Don’t Be a Child’s Last Coach

Don’t Be a Child’s Last Coach
Published: 2020-09-02

The belief that sport participation can play a positive role in youth and adolescent development is both an integral part of many sport program mission statements, as well as being a central reason why parents encourage their children to participate in these programs. But just what about the sport experience builds character, develops resiliency, shapes fitness and sport skills and contributes to long term well-being? Where exactly do all of the benefits come from? 

Regardless of the sport type or level of play, an essential common denominator in supporting both a positive experience and positive long term athletic and overall development is the coach. Research has shown that a coach has the ability to make or break the sport experience for an athlete with negative coaching experiences contributing to athlete withdrawal from participation at a young age. While concerns over the impact that poor or bad coaching choices can have on developing athletes is an important topic, it is also important to explore things that help a coach have a positive impact on an athlete’s well-being and development.

When striving to be a positive role model and teacher for developing athletes, it is necessary to move beyond practice plan design to also consider ‘how’ you coach. As a starting point, consider the following: 

  • What is your why? Why exactly do you coach? More specifically, why are you coaching in your current context? What do you want your athletes to gain from their time with you? It can be easy to get caught up in personal ambitions or the competitive updraft of even the youngest levels of sport and lose sight of who the youth sport experience is supposed to be about – the youth. Starting off each season and even each practice with a clear understanding of your ‘why’ for working with this group of athletes. Use your ‘why’ as a daily filter for making decisions and when reflecting on your coaching actions to see if your actions are aligned with your motivation and intentions.

Coach with team

  • Meet your athletes where they are, not where you want them to be. This means approaching each team, each athlete, and each practice with a fresh set of eyes. This means considering things like personal and unique motivation, learning background, and the acquired skills that support learning or that need to be developed. Shifting your coaching focus to how you can adjust your teaching and practice designs to meet athletes’ needs for learning is essential when working with developing athletes. 

  • Model the behavior you want to teach and those you expect to see in your athletes, even when you think they aren’t watching. This applies not only to how you interact with other coaches and officials on the field, but also off field and social media interactions as well. Even at the volunteer youth level, the role of coach carries clout both with athletes and within communities. How you treat others, how you handle frustration, and how you communicate will all be more visible due to the elevated role of being a coach.  

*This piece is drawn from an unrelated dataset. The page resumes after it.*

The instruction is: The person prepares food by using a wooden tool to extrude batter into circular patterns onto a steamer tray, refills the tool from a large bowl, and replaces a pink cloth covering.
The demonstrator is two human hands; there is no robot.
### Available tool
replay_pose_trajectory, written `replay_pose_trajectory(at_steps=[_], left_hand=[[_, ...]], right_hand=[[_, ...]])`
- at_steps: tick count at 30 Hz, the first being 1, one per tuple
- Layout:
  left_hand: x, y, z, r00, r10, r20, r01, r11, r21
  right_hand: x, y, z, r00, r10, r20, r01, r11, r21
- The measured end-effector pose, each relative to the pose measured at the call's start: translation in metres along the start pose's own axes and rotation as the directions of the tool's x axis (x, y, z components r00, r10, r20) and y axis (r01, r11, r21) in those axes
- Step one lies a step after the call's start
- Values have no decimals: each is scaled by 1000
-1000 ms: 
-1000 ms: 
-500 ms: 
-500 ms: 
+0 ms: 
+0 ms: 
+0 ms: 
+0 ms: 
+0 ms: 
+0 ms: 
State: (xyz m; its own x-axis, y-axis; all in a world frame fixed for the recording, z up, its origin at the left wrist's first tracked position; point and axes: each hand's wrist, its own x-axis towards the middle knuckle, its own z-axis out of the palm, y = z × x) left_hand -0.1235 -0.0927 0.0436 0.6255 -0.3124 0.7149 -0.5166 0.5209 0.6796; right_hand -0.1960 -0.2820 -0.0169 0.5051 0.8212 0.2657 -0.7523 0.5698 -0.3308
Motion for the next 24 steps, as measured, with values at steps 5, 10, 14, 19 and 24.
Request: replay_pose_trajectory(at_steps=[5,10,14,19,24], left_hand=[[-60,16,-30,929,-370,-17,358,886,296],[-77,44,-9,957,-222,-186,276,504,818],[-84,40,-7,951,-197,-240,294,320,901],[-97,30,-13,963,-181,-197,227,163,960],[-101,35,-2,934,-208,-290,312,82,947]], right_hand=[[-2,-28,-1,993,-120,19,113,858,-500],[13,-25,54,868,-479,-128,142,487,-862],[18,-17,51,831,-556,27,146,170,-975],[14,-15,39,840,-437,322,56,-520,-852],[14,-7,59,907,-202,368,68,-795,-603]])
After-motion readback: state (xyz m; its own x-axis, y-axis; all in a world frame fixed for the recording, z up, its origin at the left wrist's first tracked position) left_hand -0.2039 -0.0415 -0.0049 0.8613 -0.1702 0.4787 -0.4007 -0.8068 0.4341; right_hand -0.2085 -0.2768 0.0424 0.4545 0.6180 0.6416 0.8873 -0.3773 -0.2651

  • With limited practice time and looming competitions, it can be tempting to focus only on the physical and immediate parts of practice such as the drills, tactics and fitness work. This leave athletes with the impression that what they do in and out of practice are not related. Look for opportunities to make talking about healthy eating, proper hydration and adequate rest a part of your routine coaching conversations. Don’t forget to model these things as well.

Fruit

  • Set clear and consistent expectations for behavior as members of your team. Avoid lectures about ‘good’ and ‘bad’ behaviors and don’t assume that your athletes know where you stand. Talk about the standard of behavior you expect not only as athletes during practice but also as people. Be clear about your views on topics such as bullying and hazing as well as what you think it means to be a hard worker and a supportive teammate. Provide clear examples and be consistent with how you support and reward positive behaviors.    

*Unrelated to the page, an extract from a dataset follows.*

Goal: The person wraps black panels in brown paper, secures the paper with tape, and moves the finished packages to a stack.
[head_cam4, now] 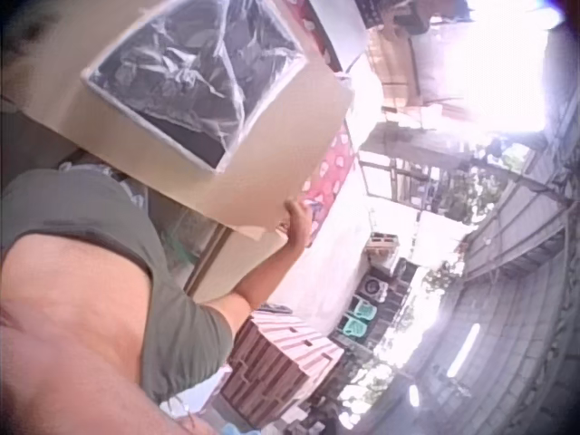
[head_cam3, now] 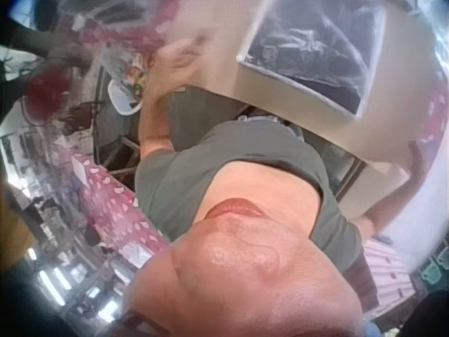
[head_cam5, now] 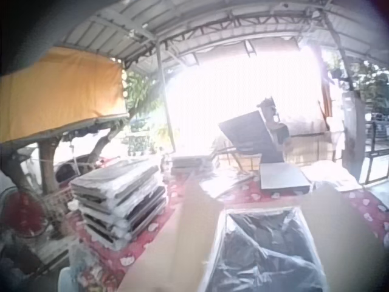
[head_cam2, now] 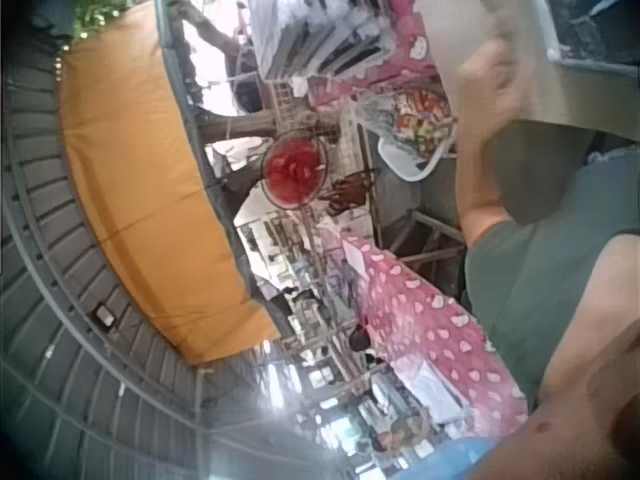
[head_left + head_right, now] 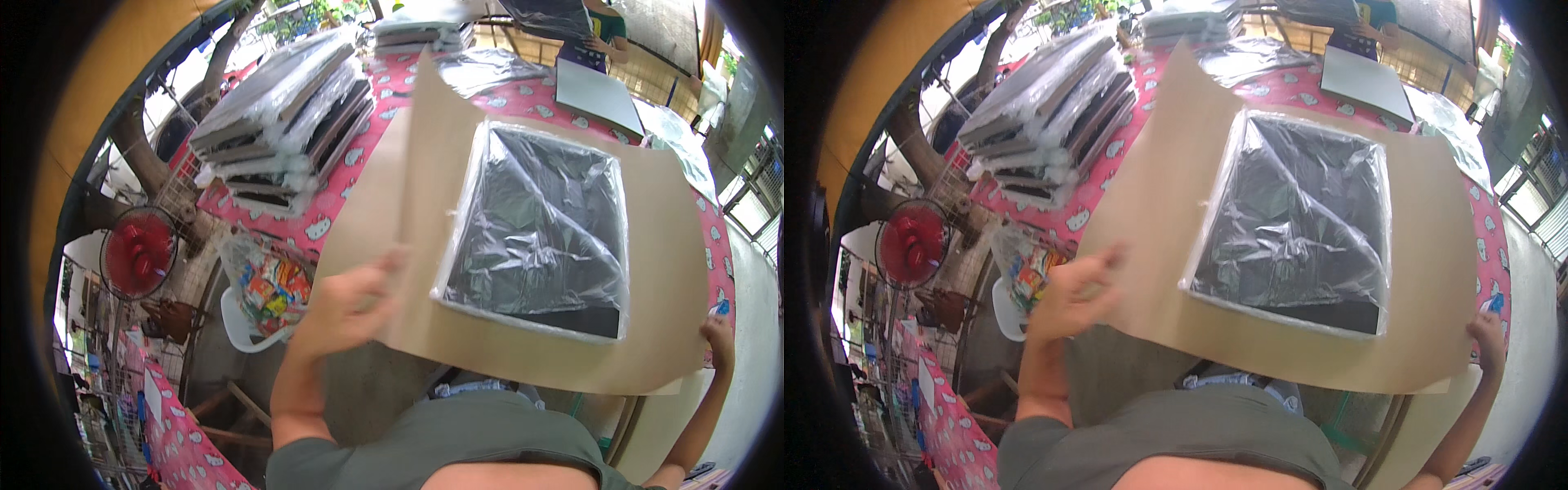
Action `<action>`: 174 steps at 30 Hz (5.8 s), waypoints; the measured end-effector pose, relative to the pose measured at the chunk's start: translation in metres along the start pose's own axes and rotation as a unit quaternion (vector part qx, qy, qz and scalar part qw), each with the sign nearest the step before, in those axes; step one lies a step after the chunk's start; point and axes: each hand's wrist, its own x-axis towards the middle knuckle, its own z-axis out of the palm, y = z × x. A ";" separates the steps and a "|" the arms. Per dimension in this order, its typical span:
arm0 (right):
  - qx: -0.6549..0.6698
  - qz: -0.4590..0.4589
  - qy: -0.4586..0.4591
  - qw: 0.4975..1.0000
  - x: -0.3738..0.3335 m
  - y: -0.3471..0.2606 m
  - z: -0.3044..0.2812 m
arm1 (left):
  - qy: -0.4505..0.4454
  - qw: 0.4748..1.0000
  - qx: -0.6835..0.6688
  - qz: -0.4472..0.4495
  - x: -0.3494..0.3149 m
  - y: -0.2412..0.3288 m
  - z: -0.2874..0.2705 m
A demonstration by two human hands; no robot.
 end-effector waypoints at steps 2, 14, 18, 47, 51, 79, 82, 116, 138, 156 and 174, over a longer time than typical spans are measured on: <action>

Coaching is a demanding yet rewarding endeavor. Having a positive impact on the short- and long-term development of your athletes comes from considering, planning for and consistently focusing on your actions and interactions as a coach during the many small moments that are a part of your routine interactions with your athletes. Taking time to consider ‘how’ you are approaching coaching, in addition to planning the ‘what’ of practice, provides the necessary foundation to create a positive learning environment that can support the positive growth expectations affiliated with youth sport.